● **MATERIAL PROVIDED**:
────────────────

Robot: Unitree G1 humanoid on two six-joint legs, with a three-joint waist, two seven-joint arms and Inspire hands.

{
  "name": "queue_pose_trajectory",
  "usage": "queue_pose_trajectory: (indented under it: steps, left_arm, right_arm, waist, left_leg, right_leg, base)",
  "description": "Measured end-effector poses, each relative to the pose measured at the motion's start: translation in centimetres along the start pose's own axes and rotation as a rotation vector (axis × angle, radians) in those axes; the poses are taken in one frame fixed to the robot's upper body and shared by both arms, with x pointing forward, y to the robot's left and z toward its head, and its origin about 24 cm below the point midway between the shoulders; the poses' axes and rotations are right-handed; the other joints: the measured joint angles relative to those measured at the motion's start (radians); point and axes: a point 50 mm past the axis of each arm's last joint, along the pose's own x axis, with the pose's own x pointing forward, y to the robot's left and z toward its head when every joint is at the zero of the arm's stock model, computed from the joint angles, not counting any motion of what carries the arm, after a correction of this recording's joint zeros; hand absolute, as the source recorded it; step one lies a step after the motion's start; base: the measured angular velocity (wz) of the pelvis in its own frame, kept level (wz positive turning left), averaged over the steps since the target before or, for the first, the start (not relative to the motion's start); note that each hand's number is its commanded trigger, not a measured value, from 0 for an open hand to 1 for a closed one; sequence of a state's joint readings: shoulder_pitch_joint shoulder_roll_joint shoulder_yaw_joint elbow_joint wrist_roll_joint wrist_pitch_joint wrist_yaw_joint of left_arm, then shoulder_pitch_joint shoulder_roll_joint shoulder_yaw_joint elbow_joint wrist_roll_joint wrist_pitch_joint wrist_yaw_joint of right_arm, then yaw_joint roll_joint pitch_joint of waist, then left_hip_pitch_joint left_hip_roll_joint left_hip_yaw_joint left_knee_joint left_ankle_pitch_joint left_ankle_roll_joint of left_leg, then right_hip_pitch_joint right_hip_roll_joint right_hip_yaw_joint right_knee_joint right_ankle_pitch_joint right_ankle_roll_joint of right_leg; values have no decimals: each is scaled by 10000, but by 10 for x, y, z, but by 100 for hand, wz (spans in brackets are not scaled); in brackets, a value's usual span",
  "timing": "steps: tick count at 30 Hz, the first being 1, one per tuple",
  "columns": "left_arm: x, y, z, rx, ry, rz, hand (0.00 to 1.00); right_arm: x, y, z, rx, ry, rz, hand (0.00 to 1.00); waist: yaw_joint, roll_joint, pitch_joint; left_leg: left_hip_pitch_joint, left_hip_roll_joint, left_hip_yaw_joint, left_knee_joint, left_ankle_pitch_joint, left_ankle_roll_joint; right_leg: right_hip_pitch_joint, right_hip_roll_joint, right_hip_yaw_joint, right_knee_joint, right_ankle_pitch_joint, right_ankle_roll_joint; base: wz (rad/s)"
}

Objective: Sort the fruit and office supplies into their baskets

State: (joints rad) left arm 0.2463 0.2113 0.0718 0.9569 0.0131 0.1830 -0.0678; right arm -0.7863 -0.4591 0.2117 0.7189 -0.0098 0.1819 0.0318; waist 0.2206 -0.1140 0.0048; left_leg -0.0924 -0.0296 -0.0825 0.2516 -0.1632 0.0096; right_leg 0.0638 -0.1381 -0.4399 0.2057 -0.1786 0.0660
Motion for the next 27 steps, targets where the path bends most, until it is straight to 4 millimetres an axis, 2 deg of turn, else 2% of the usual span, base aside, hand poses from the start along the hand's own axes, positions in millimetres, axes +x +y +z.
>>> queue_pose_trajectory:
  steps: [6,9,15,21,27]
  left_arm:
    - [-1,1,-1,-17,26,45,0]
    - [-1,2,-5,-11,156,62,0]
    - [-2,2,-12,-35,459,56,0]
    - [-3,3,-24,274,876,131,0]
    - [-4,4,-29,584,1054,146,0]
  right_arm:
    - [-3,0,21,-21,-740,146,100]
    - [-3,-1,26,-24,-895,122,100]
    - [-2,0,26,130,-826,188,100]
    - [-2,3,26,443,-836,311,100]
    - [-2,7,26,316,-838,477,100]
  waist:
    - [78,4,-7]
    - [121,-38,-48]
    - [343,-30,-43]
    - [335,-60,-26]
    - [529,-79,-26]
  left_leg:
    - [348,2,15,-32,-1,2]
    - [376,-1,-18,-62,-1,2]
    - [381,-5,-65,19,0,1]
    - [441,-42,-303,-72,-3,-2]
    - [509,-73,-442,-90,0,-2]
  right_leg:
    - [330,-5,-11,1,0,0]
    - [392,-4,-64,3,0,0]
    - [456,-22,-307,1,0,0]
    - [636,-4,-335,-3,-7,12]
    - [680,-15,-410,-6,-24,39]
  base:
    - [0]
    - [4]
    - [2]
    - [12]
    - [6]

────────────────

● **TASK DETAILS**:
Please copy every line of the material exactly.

● **RESULT BELOW**:
Robot: Unitree G1 humanoid on two six-joint legs, with a three-joint waist, two seven-joint arms and Inspire hands.

{
  "name": "queue_pose_trajectory",
  "usage": "queue_pose_trajectory: (indented under it: steps, left_arm, right_arm, waist, left_leg, right_leg, base)",
  "description": "Measured end-effector poses, each relative to the pose measured at the motion's start: translation in centimetres along the start pose's own axes and rotation as a rotation vector (axis × angle, radians) in those axes; the poses are taken in one frame fixed to the robot's upper body and shared by both arms, with x pointing forward, y to the robot's left and z toward its head, and its origin about 24 cm below the point midway between the shoulders; the poses' axes and rotations are right-handed; the other joints: the measured joint angles relative to those measured at the motion's start (radians); point and axes: a point 50 mm past the axis of each arm's last joint, along the pose's own x axis, with the pose's own x pointing forward, y to the robot's left and z toward its head when every joint is at the zero of the arm's stock model, computed from the joint angles, not counting any motion of what carries the arm, after a correction of this recording's joint zeros; hand absolute, as the source recorded it; step one lies a step after the motion's start; base: the measured angular velocity (wz) of the pelvis in its own frame, kept level (wz positive turning left), averaged over the steps since the target before or, for the first, the start (not relative to the motion's start); note that each hand's number is its commanded trigger, not a measured value, from 0 for an open hand to 1 for a closed one; sequence of a state's joint readings: shoulder_pitch_joint shoulder_roll_joint shoulder_yaw_joint elbow_joint wrist_roll_joint wrist_pitch_joint wrist_yaw_joint of left_arm, then shoulder_pitch_joint shoulder_roll_joint shoulder_yaw_joint elbow_joint wrist_roll_joint wrist_pitch_joint wrist_yaw_joint of right_arm, then yaw_joint roll_joint pitch_joint of waist, then left_hip_pitch_joint left_hip_roll_joint left_hip_yaw_joint left_knee_joint left_ankle_pitch_joint left_ankle_roll_joint of left_leg, then right_hip_pitch_joint right_hip_roll_joint right_hip_yaw_joint right_knee_joint right_ankle_pitch_joint right_ankle_roll_joint of right_leg; values have no decimals: each is scaled by 10000, but by 10 for x, y, z, but by 100 for hand, wz (spans in brackets are not scaled); in brackets, a value's usual span",
  "timing": "steps: tick count at 30 Hz, the first being 1, one per tuple",
  "columns": "left_arm: x, y, z, rx, ry, rz, hand (0.00 to 1.00); right_arm: x, y, z, rx, ry, rz, hand (0.00 to 1.00); waist: yaw_joint, roll_joint, pitch_joint; left_leg: left_hip_pitch_joint, left_hip_roll_joint, left_hip_yaw_joint, left_knee_joint, left_ankle_pitch_joint, left_ankle_roll_joint; right_leg: right_hip_pitch_joint, right_hip_roll_joint, right_hip_yaw_joint, right_knee_joint, right_ankle_pitch_joint, right_ankle_roll_joint; base: wz (rad/s)"
}

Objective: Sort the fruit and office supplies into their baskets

State: (joints rad) left arm 0.2463 0.2113 0.0718 0.9569 0.0131 0.1830 -0.0678; right arm -0.7863 -0.4591 0.2117 0.7189 -0.0098 0.1819 0.0318; waist 0.2206 -0.1140 0.0048; left_leg -0.0924 -0.0296 -0.0825 0.2516 -0.1632 0.0096; right_leg 0.0638 -0.1381 -0.4399 0.2057 -0.1786 0.0660
Motion for the next 27 steps, targets where the path bends most, until it is straight to 4 millimetres an axis, 2 deg of turn, else 2% of the usual span, base aside, hand poses from the start along the hand's own axes, positions in millimetres, axes +x +y +z.
>>> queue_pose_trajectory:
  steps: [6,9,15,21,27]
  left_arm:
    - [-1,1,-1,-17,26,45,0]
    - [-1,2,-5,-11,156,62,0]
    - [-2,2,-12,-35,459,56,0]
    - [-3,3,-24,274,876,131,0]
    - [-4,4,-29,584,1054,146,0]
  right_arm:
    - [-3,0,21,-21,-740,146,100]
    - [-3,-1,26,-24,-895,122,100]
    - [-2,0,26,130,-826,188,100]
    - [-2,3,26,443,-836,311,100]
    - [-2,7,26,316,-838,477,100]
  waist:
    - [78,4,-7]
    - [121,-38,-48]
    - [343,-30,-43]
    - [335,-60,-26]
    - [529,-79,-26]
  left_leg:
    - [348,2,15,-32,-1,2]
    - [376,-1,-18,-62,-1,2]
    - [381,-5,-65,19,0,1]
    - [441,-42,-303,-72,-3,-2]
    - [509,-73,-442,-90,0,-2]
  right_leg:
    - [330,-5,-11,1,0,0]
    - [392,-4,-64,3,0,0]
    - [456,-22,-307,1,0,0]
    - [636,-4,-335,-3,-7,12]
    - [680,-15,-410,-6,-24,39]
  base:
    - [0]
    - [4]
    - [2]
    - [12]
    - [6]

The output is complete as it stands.